If it wasn’t for Riley, she’d be loving it.
Pippa had gone from general nursing training to Surgical, and then to Intensive Care. Then a case one night had touched her more deeply than she cared to admit. A woman had come in to have her fifth child. During second stage her uterus had ruptured.
Emergency Caesarean. They’d lost the baby and the mother had come so close to death it didn’t bear thinking about. Pippa had cared for her in Intensive Care. She’d watched the little family’s terror, and their grief for the little life lost.
Five children and each one the most precious thing in the world.

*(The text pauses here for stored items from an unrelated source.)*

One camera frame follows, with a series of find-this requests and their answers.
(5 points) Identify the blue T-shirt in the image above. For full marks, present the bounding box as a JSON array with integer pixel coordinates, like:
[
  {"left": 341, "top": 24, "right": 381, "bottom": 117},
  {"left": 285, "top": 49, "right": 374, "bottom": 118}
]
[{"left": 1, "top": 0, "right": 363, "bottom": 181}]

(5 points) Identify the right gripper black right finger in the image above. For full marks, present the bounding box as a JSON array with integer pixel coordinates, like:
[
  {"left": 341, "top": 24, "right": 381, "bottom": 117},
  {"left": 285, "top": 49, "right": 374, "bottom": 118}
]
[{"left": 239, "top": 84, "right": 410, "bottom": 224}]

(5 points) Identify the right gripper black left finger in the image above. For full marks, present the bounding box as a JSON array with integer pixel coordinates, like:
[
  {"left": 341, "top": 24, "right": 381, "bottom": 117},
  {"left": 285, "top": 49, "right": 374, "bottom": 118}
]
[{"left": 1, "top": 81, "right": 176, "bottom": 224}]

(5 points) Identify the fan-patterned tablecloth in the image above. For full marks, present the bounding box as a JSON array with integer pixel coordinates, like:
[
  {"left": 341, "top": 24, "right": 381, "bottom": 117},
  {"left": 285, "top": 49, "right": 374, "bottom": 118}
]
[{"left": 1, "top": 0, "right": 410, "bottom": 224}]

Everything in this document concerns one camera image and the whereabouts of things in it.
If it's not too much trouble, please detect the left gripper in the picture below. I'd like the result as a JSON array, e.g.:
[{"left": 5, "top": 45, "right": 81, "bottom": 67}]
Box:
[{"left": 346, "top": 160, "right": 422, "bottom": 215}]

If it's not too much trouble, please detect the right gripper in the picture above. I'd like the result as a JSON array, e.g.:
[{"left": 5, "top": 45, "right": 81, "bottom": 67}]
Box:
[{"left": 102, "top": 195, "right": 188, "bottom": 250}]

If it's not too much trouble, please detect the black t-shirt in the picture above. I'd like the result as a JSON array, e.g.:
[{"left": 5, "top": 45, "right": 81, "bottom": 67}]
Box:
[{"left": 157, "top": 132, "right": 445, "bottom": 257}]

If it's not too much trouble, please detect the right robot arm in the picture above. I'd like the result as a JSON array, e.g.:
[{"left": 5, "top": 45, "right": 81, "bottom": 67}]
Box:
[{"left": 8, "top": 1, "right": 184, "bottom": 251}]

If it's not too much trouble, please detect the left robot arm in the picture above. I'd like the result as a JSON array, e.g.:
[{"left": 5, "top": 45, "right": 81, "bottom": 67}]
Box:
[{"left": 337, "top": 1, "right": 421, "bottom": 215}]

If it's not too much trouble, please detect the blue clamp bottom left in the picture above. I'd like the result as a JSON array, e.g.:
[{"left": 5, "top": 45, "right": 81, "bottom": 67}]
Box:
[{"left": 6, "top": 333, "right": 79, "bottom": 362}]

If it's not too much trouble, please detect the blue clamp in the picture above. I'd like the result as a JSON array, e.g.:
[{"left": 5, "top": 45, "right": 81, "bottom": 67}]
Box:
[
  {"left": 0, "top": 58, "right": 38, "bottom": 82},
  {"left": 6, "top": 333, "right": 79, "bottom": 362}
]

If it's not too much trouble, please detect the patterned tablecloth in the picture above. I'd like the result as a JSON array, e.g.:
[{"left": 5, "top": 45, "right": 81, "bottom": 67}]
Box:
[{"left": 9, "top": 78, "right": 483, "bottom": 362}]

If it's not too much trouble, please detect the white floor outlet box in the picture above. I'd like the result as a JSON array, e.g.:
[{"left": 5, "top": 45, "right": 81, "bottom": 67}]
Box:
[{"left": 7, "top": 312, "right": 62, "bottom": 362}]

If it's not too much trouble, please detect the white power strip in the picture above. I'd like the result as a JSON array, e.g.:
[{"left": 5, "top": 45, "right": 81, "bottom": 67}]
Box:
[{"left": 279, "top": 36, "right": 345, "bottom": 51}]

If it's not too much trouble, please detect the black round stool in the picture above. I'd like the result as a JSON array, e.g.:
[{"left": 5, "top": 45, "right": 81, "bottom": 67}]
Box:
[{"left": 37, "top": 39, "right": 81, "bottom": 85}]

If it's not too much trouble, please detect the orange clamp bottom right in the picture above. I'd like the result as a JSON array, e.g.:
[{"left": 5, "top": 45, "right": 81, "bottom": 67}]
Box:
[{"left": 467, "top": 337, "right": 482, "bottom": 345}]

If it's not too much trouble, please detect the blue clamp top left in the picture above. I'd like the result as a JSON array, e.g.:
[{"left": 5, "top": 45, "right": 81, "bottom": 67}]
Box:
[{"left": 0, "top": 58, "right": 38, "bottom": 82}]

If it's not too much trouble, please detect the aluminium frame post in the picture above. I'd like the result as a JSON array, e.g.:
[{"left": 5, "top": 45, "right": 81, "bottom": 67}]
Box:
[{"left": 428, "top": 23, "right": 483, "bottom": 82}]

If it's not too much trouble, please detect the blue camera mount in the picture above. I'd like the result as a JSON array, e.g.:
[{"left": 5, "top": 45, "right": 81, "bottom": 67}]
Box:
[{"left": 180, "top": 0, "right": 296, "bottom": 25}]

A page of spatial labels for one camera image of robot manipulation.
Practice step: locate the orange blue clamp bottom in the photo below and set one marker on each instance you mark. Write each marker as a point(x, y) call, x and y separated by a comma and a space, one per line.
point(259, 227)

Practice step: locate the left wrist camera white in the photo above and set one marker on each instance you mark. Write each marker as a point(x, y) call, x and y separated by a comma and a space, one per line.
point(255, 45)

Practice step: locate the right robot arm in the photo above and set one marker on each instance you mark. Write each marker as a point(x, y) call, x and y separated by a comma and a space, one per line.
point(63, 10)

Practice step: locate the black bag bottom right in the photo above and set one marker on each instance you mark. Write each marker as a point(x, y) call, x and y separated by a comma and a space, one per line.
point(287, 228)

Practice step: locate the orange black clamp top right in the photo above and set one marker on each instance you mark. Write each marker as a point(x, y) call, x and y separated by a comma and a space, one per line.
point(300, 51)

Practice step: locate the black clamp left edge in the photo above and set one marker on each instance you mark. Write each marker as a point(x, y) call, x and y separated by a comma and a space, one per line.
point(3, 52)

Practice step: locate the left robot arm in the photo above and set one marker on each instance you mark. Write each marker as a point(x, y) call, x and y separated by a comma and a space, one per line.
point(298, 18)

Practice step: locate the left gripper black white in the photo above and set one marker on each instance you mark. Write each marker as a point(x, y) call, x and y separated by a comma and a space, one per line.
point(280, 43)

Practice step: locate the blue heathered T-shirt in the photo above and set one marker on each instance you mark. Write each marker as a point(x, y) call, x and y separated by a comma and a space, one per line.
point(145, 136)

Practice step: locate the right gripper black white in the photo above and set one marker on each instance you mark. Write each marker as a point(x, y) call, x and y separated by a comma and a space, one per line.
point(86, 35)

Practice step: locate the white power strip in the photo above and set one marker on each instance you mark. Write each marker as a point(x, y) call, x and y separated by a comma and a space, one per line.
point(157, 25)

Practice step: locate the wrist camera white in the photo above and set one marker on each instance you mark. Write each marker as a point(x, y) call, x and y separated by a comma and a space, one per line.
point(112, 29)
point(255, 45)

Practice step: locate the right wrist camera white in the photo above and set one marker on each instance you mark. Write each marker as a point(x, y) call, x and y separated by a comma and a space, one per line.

The following day she’d put in her application for Midwifery, she loved it and here was the perfect midwife job. She was caring for Amy with her newborn baby, and at the same time she was preparing Lucy for birth.
Lucy was like a sponge, listening to everything Pippa told her, reading, reading, reading about childbirth, and Adam was almost as eager. But what was more wonderful was that Amy was teaching Lucy. In Amy Lucy had a teenaged ally who’d gone through birth only a week before, who scorned her fears as garbage.
‘It’s like a teenage antenatal clinic,’ Pippa told Riley six days after Lucy arrived, and then winced as Riley grunted a sharp response and went on to do what he had to do.
He was doing exactly that-what he had to do. He was organising life for Lucy and Adam. He was watching Baby Riley’s progress. He was making sure Lucy had all her checks; that everything was done that had to be done.
There were enough practical tasks necessary for Riley to deflect emotion.
He’d get his life back soon enough, Pippa thought as the end of the first week neared. In one more week they’d take Amy home and Pippa would have no reason to stay. Then all Riley had to do was sort out a relationship with his daughter, and that had nothing to do with her.
His solitary life suited him.
She had to respect that.
So she’d move out and she’d be more professional than… than… Who did she know who was strictly professional? Who did she know who had no emotional attachment at all?
Riley?
Not Riley. Or not the Riley she knew.
But the Riley he almost certainly wanted to be.
Saturday afternoon. Riley was in the Flight-Aid headquarters, not because he needed to be but because three women and two men and one baby were sun-baking on his veranda. There was no way he was joining them. It wasn’t a trap but it felt like it.
They’d be talking babies, he told himself, quashing guilt. There was no need for him to be there.
But there was no need for him to be here either-he could be on call at home-so when a call came he grabbed the radio with relief.
‘All stops.’ Harry sounded frightened, which, for Harry, was amazing. ‘Kid stuck in a crevice off the rocks south of McCarthy’s Sound. Tide’s coming in, water’s rising and he’s at risk of drowning. I’m calling Pippa. Take off in two minutes whether you’re on board or not.’
They had six minutes in the chopper to take in the information being relayed to them. Harry had met them looking as grim as death and he had reason.
‘The kid slipped off a ledge while his dad was fishing. The cliff’s not sheer but it’s crumbling sandstone, so he slid and bumped, which is why he wasn’t killed outright. Just before water level there’s a bunch of rocks. He’s gone straight down a crevice. He can’t get up. In breaks between waves they’ve heard him screaming. His dad tried to get down and fell-probable broken ankle. He only just managed to get up himself. The local abseiling club’s trying to get their members there but no one’s available and the tide’s coming in. The report was hysterical-seems he’s below the high-tide mark.’